WASHINGTON, D.C. – The White House Initiative on Historically Black Colleges and Universities (WHI) today recognized the Advisory Council on Historic Preservation (ACHP) for its efforts to connect HBCU architecture students to the field of historic preservation through the Preservation in Practice program.
“We are proud to participate in the White House Initiative on Historically Black Colleges and Universities,” ACHP Chairman Aimee Jorjani said. “Our work with HBCU students on Preservation in Practice, as well as our partnership with other federal agencies in the Initiative’s Arts, Humanities, and History Cluster contribute greatly to our mission and to our work to build a more inclusive preservation program.”
Preservation in Practice is a joint program with the ACHP, National Park Service (NPS), and National Trust for Historic Preservation’s HOPE Crew. It is designed to raise awareness about the importance of historic preservation and conservation, bring African American young professionals into preservation-related careers, invite them to experience authentic learning in place at historic sites, and educate about the rich cultural legacy of HBCUs.

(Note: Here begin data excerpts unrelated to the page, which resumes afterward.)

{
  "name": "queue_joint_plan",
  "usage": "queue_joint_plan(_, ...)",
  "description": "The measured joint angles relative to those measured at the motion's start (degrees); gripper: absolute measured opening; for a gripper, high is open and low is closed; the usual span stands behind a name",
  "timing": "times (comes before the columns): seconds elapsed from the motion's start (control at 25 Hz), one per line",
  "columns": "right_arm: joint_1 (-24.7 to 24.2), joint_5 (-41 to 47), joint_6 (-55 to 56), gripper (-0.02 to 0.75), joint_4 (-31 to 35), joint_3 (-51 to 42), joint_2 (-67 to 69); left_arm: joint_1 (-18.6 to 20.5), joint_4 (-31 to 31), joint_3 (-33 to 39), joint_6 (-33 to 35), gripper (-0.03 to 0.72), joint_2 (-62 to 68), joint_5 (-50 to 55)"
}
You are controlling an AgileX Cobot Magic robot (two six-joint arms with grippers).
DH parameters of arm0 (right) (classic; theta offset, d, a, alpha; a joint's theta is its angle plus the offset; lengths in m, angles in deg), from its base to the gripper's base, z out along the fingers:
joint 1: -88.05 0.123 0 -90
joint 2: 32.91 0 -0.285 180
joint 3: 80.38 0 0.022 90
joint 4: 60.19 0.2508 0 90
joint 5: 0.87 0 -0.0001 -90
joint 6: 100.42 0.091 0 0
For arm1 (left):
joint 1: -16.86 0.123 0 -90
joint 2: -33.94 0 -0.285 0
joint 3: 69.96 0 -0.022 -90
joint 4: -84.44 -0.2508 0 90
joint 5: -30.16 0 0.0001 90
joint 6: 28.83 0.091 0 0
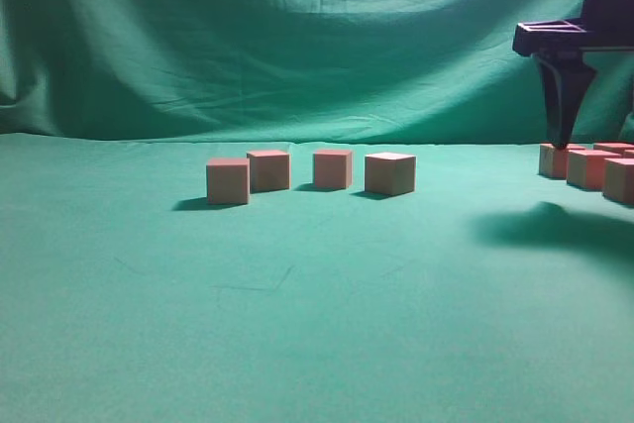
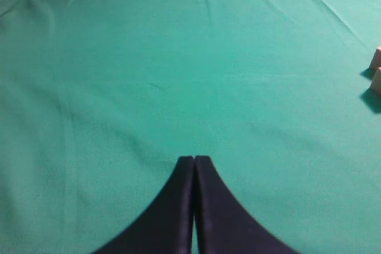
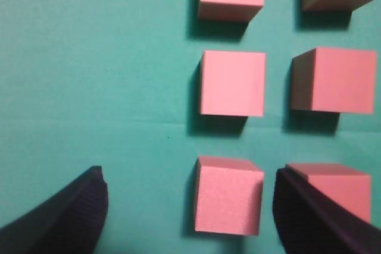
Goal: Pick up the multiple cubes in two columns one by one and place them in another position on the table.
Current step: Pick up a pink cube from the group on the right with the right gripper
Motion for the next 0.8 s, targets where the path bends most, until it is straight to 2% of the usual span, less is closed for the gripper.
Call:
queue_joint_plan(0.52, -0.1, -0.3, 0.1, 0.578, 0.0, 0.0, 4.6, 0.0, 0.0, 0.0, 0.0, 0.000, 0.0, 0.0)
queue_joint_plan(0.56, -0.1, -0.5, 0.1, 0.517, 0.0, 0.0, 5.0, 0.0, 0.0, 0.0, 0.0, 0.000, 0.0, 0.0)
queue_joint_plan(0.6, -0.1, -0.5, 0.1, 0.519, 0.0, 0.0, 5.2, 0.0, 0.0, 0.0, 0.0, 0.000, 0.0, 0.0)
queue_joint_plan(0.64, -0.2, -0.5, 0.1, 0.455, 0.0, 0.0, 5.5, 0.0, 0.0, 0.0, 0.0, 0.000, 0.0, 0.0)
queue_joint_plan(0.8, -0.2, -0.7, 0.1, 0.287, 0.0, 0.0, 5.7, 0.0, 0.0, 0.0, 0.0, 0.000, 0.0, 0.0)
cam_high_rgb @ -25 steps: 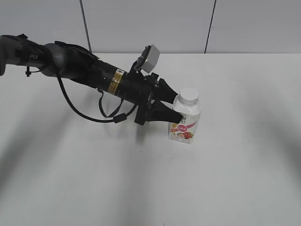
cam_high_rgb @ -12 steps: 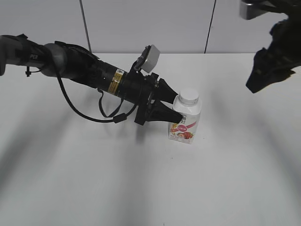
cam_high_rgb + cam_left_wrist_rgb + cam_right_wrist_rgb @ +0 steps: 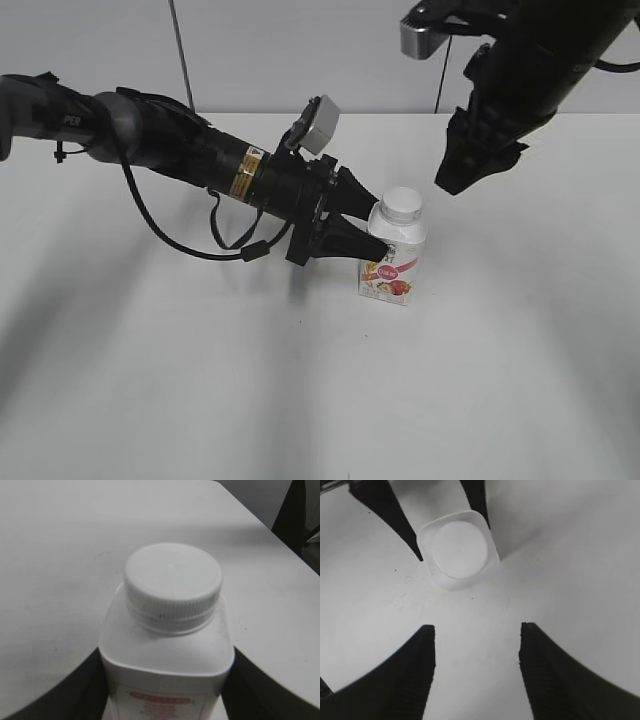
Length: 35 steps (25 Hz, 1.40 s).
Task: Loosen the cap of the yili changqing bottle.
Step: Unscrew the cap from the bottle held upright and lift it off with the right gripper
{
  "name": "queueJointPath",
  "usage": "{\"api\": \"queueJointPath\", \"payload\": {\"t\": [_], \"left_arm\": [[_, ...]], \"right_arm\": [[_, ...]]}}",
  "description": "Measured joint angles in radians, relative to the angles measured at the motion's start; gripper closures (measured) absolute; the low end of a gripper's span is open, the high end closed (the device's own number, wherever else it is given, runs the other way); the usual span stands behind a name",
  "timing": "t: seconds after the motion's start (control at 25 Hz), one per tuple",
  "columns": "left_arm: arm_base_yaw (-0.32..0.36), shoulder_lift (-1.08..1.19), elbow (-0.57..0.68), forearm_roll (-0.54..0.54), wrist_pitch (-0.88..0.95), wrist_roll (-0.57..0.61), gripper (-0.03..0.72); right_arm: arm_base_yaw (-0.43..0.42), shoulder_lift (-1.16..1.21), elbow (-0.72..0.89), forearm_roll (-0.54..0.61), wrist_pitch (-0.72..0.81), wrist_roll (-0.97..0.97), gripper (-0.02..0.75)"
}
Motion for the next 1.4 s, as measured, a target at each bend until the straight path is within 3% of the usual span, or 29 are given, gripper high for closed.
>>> {"api": "queueJointPath", "payload": {"t": [0.2,0.56,0.72,0.96,1.4], "left_arm": [[-0.001,0.000,0.000,0.000,0.000,0.000,0.274],[-0.002,0.000,0.000,0.000,0.001,0.000,0.274],[-0.002,0.000,0.000,0.000,0.001,0.000,0.274],[-0.003,0.000,0.000,-0.002,0.002,-0.010,0.274],[-0.005,0.000,0.000,-0.003,0.004,-0.013,0.274]], "right_arm": [[0.017,0.038,-0.009,0.023,-0.029,-0.059,0.194],[0.022,0.103,-0.020,0.104,-0.126,-0.063,0.174],[0.022,0.148,-0.050,0.131,-0.118,0.022,0.174],[0.022,0.180,-0.073,0.054,-0.096,0.196,0.174],[0.088,0.196,-0.074,-0.012,-0.077,0.234,0.174]]}}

Preservation in Practice is a paid internship program for HBCU architecture students, which strives to model a comprehensive curriculum that directly connects architectural practice to preservation practice and articulates the important and meaningful role architects can play in preserving heritage of all kinds.
Since 2018, 18 students from Morgan State University and Tuskegee University have participated in Preservation in Practice. Some of those students have since received full scholarships to study historic preservation in graduate school, been awarded preservation-related internships and jobs, and focused their architecture education on historic preservation.
“I’m a graduate of an HBCU, Huston-Tillotson University, and the White House Initiative’s work has brought to the forefront this great pool of potential historic preservation professionals who can lead the way in telling the full story of our nation’s history,” said Robert Stanton, ACHP expert member and former NPS director. “Preservation in Practice is a wonderful opportunity to both increase awareness about the need for historic preservation among black students and give them marketable skills as they enter the job market.
In addition to Preservation in Practice, the ACHP, National Endowment for the Arts, National Endowment for the Humanities, Institute of Museum and Library Services, and Department of Education make up the Arts, Humanities, and History Cluster of the WHI. The Cluster hosted two sessions during the HBCU Week conference: “Applying for Success,” to promote federal funding opportunities that support HBCUs and “Discover Your Place in the Creative Economy,” to advise HBCU leaders about careers and other opportunities for students in the arts, history, and culture space. The September 24 sessions had 240 people participating.
The Cluster page on the WHI website includes many resources for HBCUs, information from the two conference sessions, and details about each agency in the Cluster.